══ DATASET CONTENT

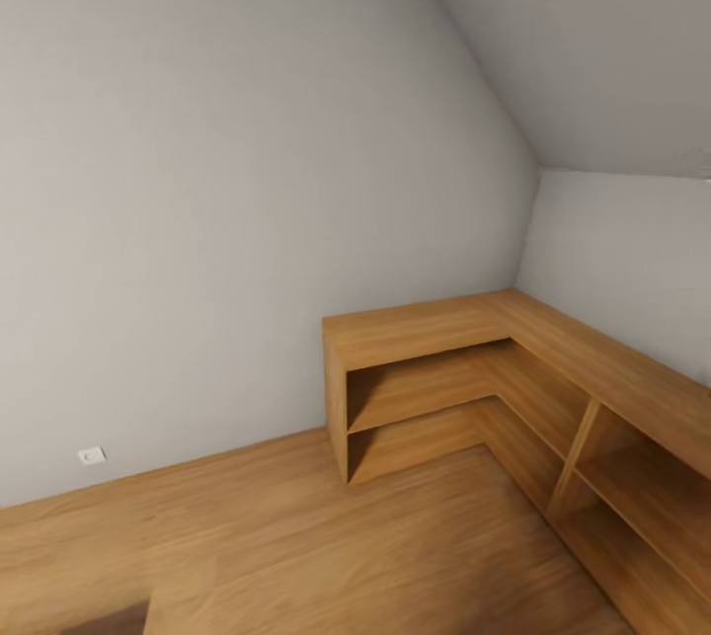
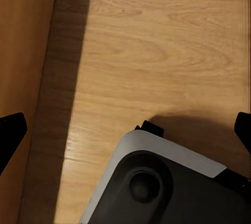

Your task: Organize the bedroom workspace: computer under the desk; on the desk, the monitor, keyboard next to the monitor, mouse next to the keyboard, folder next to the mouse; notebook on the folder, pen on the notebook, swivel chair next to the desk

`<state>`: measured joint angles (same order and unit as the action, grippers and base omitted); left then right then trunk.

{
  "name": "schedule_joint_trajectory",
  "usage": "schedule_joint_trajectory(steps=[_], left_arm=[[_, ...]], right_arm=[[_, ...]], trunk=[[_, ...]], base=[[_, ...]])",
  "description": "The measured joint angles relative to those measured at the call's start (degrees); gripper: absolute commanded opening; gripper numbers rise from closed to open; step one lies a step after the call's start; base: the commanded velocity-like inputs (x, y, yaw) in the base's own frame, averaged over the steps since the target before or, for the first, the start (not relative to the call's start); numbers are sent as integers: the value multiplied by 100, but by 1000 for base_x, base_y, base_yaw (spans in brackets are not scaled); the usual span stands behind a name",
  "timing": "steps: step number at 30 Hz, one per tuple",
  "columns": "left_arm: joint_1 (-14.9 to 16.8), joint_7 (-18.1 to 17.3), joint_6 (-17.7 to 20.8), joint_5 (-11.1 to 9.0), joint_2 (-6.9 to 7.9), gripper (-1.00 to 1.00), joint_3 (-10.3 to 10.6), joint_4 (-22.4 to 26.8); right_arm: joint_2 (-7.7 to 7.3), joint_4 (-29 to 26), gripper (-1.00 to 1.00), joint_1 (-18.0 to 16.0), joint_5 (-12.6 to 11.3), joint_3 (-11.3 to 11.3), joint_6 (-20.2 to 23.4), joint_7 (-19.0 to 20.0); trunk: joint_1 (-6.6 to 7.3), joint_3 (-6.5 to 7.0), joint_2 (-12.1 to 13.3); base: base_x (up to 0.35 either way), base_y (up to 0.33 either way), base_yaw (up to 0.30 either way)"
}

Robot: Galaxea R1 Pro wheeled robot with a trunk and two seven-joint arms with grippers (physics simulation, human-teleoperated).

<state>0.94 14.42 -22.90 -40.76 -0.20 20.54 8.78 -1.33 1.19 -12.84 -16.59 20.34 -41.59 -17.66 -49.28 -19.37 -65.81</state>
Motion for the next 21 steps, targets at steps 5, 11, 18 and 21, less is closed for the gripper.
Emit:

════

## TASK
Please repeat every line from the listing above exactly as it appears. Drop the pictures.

## SOLUTION BELOW
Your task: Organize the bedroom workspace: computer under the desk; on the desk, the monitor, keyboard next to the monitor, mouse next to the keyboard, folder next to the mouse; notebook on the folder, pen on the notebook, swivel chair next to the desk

`<state>`: measured joint angles (same order and unit as the action, grippers and base omitted); left then right then trunk.

{
  "name": "schedule_joint_trajectory",
  "usage": "schedule_joint_trajectory(steps=[_], left_arm=[[_, ...]], right_arm=[[_, ...]], trunk=[[_, ...]], base=[[_, ...]])",
  "description": "The measured joint angles relative to those measured at the call's start (degrees); gripper: absolute commanded opening; gripper numbers rise from closed to open; step one lies a step after the call's start; base: the commanded velocity-like inputs (x, y, yaw) in the base's own frame, averaged over the steps since the target before or, for the first, the start (not relative to the call's start); numbers are sent as integers: the value multiplied by 100, but by 1000 for base_x, base_y, base_yaw (spans in brackets are not scaled); the usual span stands behind a name",
  "timing": "steps: step number at 30 Hz, one per tuple",
  "columns": "left_arm: joint_1 (-14.9 to 16.8), joint_7 (-18.1 to 17.3), joint_6 (-17.7 to 20.8), joint_5 (-11.1 to 9.0), joint_2 (-6.9 to 7.9), gripper (-1.00 to 1.00), joint_3 (-10.3 to 10.6), joint_4 (-22.4 to 26.8); right_arm: joint_2 (-7.7 to 7.3), joint_4 (-29 to 26), gripper (-1.00 to 1.00), joint_1 (-18.0 to 16.0), joint_5 (-12.6 to 11.3), joint_3 (-11.3 to 11.3), joint_6 (-20.2 to 23.4), joint_7 (-19.0 to 20.0); trunk: joint_1 (-6.6 to 7.3), joint_3 (-6.5 to 7.0), joint_2 (-12.1 to 13.3); base: base_x (up to 0.35 either way), base_y (up to 0.33 either way), base_yaw (up to 0.30 either way)"
}

Robot: Galaxea R1 Pro wheeled robot with a trunk and two seven-joint arms with grippers (physics simulation, human-teleoperated).

<state>0.94 14.42 -22.90 -40.76 -0.20 20.54 8.78 -1.33 1.19 -12.84 -16.59 20.34 -41.59 -17.66 -49.28 -19.37 -65.81</state>
Motion for the next 21 steps, targets at steps 5, 11, 18 and 21, less is closed for the gripper.
Emit:

That completes the answer to the exercise.